The slow burn horror film can sometimes mistake quiet with tension, static shots with dread. The best among them avoid falling victim to this. Movies like Hagazussa (2017), The Dark and The Wicked (2020), and The Blackcoat’s Daughter (2015), find ways to unsettle with a carefully orchestrated sequence of events that linger and invite a closer inspection of the horrors they contain. They excel at creating a sense of discomfort that the slow pace intensifies, especially as the creepier aspects of the story take root and become ever-present once revealed.
Kyle Edward Ball’s Skinamarink, unfortunately, doesn’t quite master the intricacies of slow pacing to create a consistently scary, dread-filled, or even tense movie. Its experimental approach to storytelling, which resorts to found footage camerawork to capture the darkest corners of a house haunted by something that’s taking its time tormenting the family that lives there, produces some haunting imagery and a few truly disturbing sequences, but they are spread too far in between to create a real sense of tension and dread throughout.
A micro-budget horror film, Skinamarink centers itself around two kids inside a two-story house that saw its doors and windows disappear, specifically the ones that lead outside. Their parents seem to be missing, out of sight for the majority of the film (if not for all of it depending on how you interpret certain scenes). We only get half glimpses of the kids’ faces, nothing ever so clear that we can distinguish them elsewhere. In fact, most of the movie sticks to dimly lit corridors, ceiling corners, closeups of Legos, and a big TV showing old black & white cartoons, all in near pitch-black conditions.
Early on, the slow quiet mixed in with the darkness creates an effective and even dangerous sensation that makes you think you’re looking in on someone’s nightmare, a kid’s nightmare at that. What we see through the camera are things and places inside the house that would scare any child that’s afraid of the dark and has no parent nearby to protect them from it (a fear many of us go through growing up, and beyond with some people). Often the only source of light is the glow of the TV screen or a night light, sometimes the hallway light or the one in the kids’ bedroom. The rest of the time everything is covered in a blueish hue that’s meant to communicate the absolute lack of any natural source of light.

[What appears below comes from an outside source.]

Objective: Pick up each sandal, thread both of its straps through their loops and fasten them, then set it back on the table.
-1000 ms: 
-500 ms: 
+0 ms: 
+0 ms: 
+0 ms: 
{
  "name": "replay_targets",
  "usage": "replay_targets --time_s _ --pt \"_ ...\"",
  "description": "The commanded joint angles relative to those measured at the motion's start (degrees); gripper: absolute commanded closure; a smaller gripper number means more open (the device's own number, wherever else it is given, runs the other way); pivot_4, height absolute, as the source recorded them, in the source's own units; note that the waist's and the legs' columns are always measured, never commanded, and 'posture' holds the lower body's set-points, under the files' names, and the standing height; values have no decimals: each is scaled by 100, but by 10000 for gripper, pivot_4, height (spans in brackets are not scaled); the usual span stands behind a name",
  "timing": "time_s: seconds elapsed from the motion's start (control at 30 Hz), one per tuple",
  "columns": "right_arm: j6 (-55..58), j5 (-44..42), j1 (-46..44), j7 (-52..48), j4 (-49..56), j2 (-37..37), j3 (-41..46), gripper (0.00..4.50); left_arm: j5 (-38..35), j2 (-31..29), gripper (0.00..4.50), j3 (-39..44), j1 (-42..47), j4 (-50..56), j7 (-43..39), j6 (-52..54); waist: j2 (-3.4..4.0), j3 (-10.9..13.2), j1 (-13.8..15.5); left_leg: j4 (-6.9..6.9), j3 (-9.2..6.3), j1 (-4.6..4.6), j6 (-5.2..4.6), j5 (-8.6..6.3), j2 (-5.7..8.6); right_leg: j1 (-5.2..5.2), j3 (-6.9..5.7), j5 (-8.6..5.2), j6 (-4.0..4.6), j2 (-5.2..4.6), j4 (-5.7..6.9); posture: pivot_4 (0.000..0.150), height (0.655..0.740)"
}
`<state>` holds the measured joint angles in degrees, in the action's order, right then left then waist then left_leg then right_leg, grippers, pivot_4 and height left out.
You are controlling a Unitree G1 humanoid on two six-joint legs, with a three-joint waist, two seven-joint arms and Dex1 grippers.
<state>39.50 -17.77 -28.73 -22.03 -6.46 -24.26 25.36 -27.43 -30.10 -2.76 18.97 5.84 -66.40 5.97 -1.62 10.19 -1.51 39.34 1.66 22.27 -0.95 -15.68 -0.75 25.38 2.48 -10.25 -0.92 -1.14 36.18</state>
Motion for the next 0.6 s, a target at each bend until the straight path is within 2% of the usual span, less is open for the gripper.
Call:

In an interview with slashfilm.com, Ball stated that he achieved this lighting effect by mounting a sun gun on top of the camera and then putting a blue filter over it, which was also used to grade with. The effect succeeds in creating a kind of living darkness where the camera’s inability to clearly capture what’s there instead creates a dark canvass that the audience’s imagination can then populate with strange things moving in the background that might not be not entirely human.
What betrays this impressive visual setup is that there are huge chunks of the film where nothing concrete happens. I can fill in the darkness with all manner of monsters and demons, but there were stretches were I felt that was all I was doing. Once I played around with my imagination, I wanted to see something more from the mind of the director. The ratio of personal input vs. storytelling is severely unbalanced.
When the story lands on a horror sequence with images crafted by the director, the scares are effective and the imagery creates its own kind of Hell. Ball knows how to produce faint but malicious shapes that leave a lasting mark in the darkness, leaving a kind of afterimage that you just can’t shake off.
Now, because of the story’s glacial pace, these parts of the story don’t entirely land or disturb with the force they could’ve. The reason is that too much time passes between them to allow for tension to set. Add in Ball’s overuse of the cartoons, which provide a hint as to what the kids are experiencing in certain parts of the story, and the strategy starts to feel repetitive and tedious before long.
The nightmare scenario Ball creates in Skinamarink falls in line with his previous work, available to watch on YouTube, which consists of short films based on nightmares users leave on his channel’s comment section, or on his other social media pages. These videos are absolutely terrifying and way more effective in capturing the deceitful dimensions of a nightmare. What helps them the most, though, is their length. They are very short, minutes long in most cases. They are extremely similar stylistically and they do a better job of balancing audience interpretation with specific instances of horror.
Discovering Ball’s previous work led me to believe that Skinamarink would’ve worked better as a short film. The time constraint could’ve given tension and dread a better chance to shine and to sustain itself. As is, the movie feels more like something you’d find in a museum under experimental video art. You go in, watch a bit, and then move on.
There’s nothing wrong with experimentation or with asking audiences to put in more on their part to enrich the viewing experience. I enjoyed trying to figure out if something was actually moving in the darkness or if it was just that the camera produced too fuzzy an image because of the house’s all-consuming shadows. Problem was that the effect got stale way before the halfway point and it didn’t really offer anything new to keep me interested as the story progressed. Creepy sound design and minimalistic dialogue help turn the house into a claustrophobic nightmare of childhood fears too, but it gets lost in the tedium. Oddly enough, getting lost in the tedium is exactly what some viewers will experience while watching the movie.